Photograph from Alice Duer Miller’s book, I Have Loved England. Taken in an old English house in 1936.

Beth’s eyes flew open in fright. It was becoming a pattern – these dreams of shadows and blood. And monsters. Everywhere. Monsters infiltrating her life, her sleep, her daytime, her existence in this house.

“I hate being home anymore,” Beth confided to Mable later that day. Sitting in Mable’s kitchen next door, a kitchen polished with meticulous care, Beth felt safer.

Mable peered over her spectacles with an odd expression Beth couldn’t decipher. Averting her eyes, Mable turned her head towards the stove where a kettle sat, softly simmering its ambient music to the background of Beth’s litany of complaints. “Have another cup of tea. It will help ease your misery.”

A tear slid down Beth’s cheek. She wrapped her hands around the cup, as if to draw strength from the empty vessel. “I don’t think another cup of tea will help me. I think I’m going crazy.”

“Nonsense! You’re the sanest person I know,” Mable replied. “And I’ve known a lot of people over the 82 years I’ve been on this planet. Why would you think otherwise?”

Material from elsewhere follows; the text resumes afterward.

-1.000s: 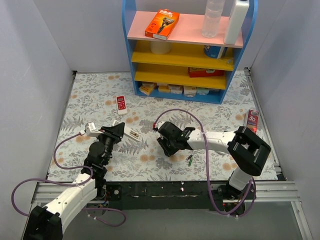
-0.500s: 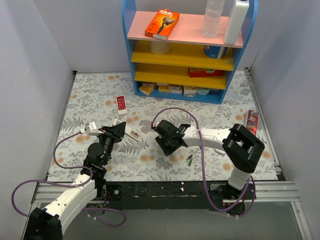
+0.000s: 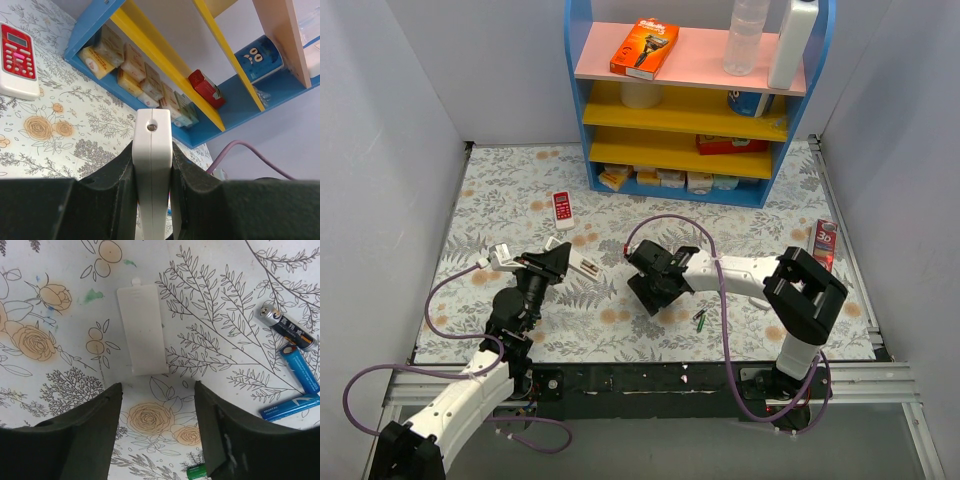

“I’m losing my mind. I’m misplacing things. I sit my car keys on the table inside the door. I go to leave and they’re not where I know I left them. I look all over and finally find them. Sometimes on the floor. Sometimes under the couch. Once they were in the kitchen sink.”

“Many people forget where they sit things.” Mable patted Beth’s arm in an effort to comfort. “It’s not a sign of senility you know.”

“But I don’t misplace my keys. I never have. Not until I moved to this house. That’s not all though. Books end up on the floor. Lights come on when I’m not in the room. Last night a clock started ticking.”

Mable chuckled. “Why dear, a clock ticking isn’t unusual.”

“It is when it’s a wind up clock, and it hasn’t been wound for years.”

“You’re over tired, Beth. You’re working too hard. A good night’s sleep will cure what ails you.” Mable fumbled to open the Mason jar stuffed with tea bags. “Here, take some chamomile tea home with you. Drink a nice hot cup before bed and you’ll sleep peacefully. Works like a charm for me.”

Before bed Beth stared at the innocent, opaque bags sitting on the table, ready to plop into a mug of steaming water. “You’d better work,” she spoke aloud, as if the bags could hear – or would answer her. She downed two cups in a row, a double dose to ensure the tea’s effectiveness.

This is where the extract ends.